Norris justifie son pari stratégique : les raisons valables d’un risque calculé

Norris défend le pari des intermédiaires : "Il y avait des raisons valables"
Norris défend le pari des intermédiaires : "Il y avait des raisons valables"

Lando Norris domine le premier virage du Grand Prix du Canada avant de s’arrêter à cause d’une panne de boîte de vitesses

En partant sur des pneumatiques intermédiaires au circuit Gilles‑Villeneuve, le Britannique a devancé tout le peloton dès le premier virage, puis a été contraint de quitter la course au deuxième tour lorsque sa boîte de vitesses a cédé.

Lando Norris mène le premier tour du Grand Prix du Canada sur pneus intermédiaires

Pourquoi McLaren a opté pour les intermédiaires malgré le temps encore sec

L’incertitude météo, générée par de brèves averses peu avant le départ, a poussé plusieurs écuries (Audi, Williams, Cadillac) à tenter les intermédiaires.
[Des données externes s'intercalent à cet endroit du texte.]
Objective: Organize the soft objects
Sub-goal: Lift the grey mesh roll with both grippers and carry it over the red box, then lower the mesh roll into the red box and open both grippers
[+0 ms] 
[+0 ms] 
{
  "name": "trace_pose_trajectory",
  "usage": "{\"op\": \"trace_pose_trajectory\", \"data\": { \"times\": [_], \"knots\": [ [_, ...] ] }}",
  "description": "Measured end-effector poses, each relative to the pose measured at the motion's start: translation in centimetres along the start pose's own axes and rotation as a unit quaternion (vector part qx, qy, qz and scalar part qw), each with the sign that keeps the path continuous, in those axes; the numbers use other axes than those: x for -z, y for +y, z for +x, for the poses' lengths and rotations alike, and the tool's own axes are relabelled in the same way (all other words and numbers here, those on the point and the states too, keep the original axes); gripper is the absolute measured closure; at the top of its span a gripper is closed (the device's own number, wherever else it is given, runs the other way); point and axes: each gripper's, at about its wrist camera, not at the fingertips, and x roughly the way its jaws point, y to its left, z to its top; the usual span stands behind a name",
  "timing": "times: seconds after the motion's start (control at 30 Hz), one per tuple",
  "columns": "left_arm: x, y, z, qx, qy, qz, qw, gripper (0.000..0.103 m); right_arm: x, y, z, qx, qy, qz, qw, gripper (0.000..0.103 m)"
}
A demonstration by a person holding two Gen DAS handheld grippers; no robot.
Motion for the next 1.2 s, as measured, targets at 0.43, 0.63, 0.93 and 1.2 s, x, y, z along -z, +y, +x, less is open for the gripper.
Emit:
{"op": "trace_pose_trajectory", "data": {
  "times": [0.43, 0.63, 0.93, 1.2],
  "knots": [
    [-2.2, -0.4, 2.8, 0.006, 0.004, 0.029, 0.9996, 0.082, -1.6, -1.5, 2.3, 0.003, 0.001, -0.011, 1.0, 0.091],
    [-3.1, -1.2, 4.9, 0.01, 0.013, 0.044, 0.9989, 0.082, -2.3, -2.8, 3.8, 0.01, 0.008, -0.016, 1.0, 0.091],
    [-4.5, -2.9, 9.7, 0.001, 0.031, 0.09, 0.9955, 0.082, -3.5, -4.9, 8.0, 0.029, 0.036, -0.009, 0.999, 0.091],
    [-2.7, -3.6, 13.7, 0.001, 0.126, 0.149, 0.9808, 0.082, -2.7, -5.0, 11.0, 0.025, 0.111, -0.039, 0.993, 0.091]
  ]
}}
McLaren a justifié ce pari en soulignant la forte humidité ressentie sur la piste très froide de Montréal, ce qui, selon Norris, réduisait l’adhérence des slicks.

« J’avais nettement plus de grip », a déclaré le pilote, ajoutant que son avantage de deux secondes après le premier tour démontrait l’efficacité du choix, même si la piste commençait à sécher rapidement.
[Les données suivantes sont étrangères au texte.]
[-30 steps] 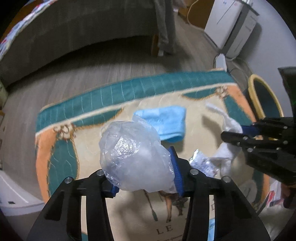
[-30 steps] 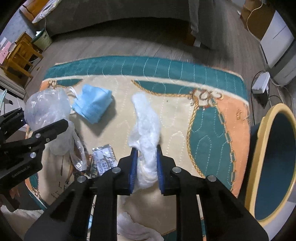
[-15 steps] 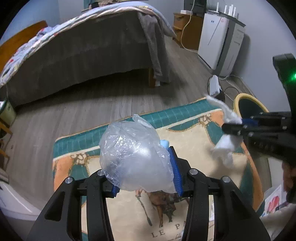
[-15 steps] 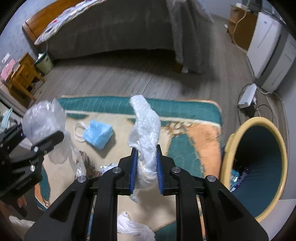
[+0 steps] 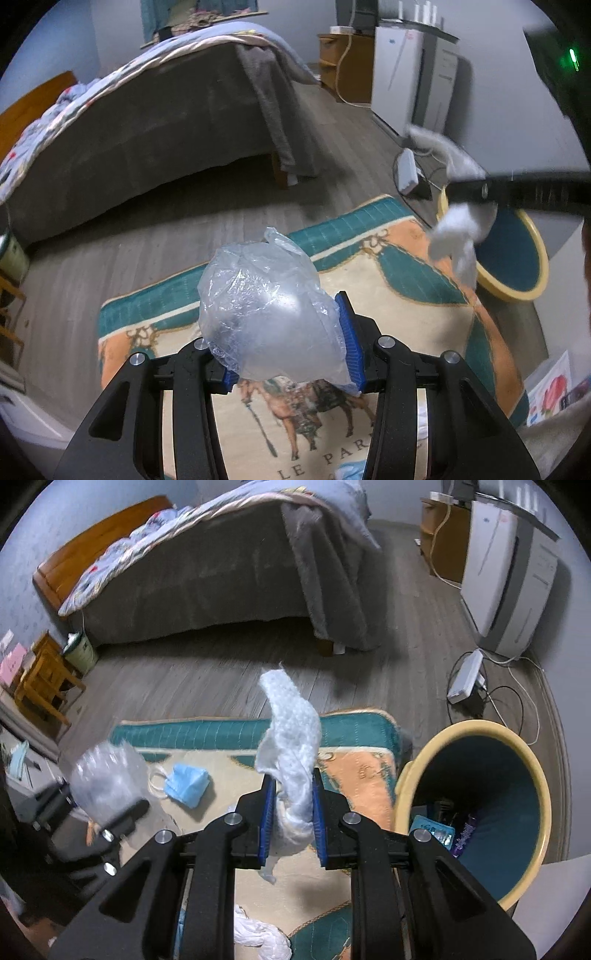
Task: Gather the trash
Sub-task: 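Carry plastic bag and tissue over the bin and open both tools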
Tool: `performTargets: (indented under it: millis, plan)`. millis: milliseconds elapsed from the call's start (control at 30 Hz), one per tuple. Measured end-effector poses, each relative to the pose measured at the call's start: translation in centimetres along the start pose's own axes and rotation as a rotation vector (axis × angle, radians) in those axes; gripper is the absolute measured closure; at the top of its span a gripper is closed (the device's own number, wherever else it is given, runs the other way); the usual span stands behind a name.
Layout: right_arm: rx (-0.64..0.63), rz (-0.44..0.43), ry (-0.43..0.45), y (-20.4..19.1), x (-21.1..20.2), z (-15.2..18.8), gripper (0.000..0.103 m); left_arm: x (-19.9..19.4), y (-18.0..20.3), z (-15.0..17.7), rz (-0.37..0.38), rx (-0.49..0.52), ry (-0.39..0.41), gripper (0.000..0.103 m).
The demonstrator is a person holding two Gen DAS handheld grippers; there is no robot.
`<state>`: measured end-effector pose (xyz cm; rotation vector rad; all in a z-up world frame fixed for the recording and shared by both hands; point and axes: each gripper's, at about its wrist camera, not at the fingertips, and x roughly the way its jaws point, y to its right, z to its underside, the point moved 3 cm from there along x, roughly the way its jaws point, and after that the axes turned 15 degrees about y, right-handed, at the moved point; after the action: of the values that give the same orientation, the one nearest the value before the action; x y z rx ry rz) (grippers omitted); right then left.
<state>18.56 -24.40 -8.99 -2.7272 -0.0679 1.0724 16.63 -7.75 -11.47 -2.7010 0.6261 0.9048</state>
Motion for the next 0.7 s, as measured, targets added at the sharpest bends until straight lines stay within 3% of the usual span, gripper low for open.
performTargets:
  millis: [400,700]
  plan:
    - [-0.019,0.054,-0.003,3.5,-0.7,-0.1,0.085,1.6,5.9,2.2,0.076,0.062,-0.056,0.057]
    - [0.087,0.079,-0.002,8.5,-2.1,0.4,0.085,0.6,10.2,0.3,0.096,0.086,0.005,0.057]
Conséquences du mauvais timing et impact sur la performance globale

Le problème de boîte de vitesses est survenu alors que Norris comptait profiter d’une éventuelle voiture de sécurité pour rejoindre le peloton sur pneus slicks. Il a expliqué que, même avec un Safety Car, son avance aurait pu le placer dans le top‑10, voire mieux.

« Nous avions des raisons valables d’adopter les intermédiaires, mais la météo n’a pas évolué comme prévu », a-t-il reconnu, insistant sur le fait que l’erreur n’était pas le résultat d’une mauvaise prise de décision mais d’un scénario imprévu.

Le pilote a également précisé que 1 % de pluie supplémentaire aurait optimalisé le choix, mais que les températures froides rendaient difficile le maintien d’un rythme compétitif, d’où la retraite inévitable.

En dépit de ce revers, Norris a souligné les aspects positifs du départ, notamment la démonstration de la fragilité des slicks sur une surface encore mouillée.

Leçon tirée : le timing des pneus intermédiaires reste un jeu d’équilibre entre prévisions météorologiques et évolution de la température de piste, une marge d’erreur que même les championnats en titre ne peuvent toujours éliminer.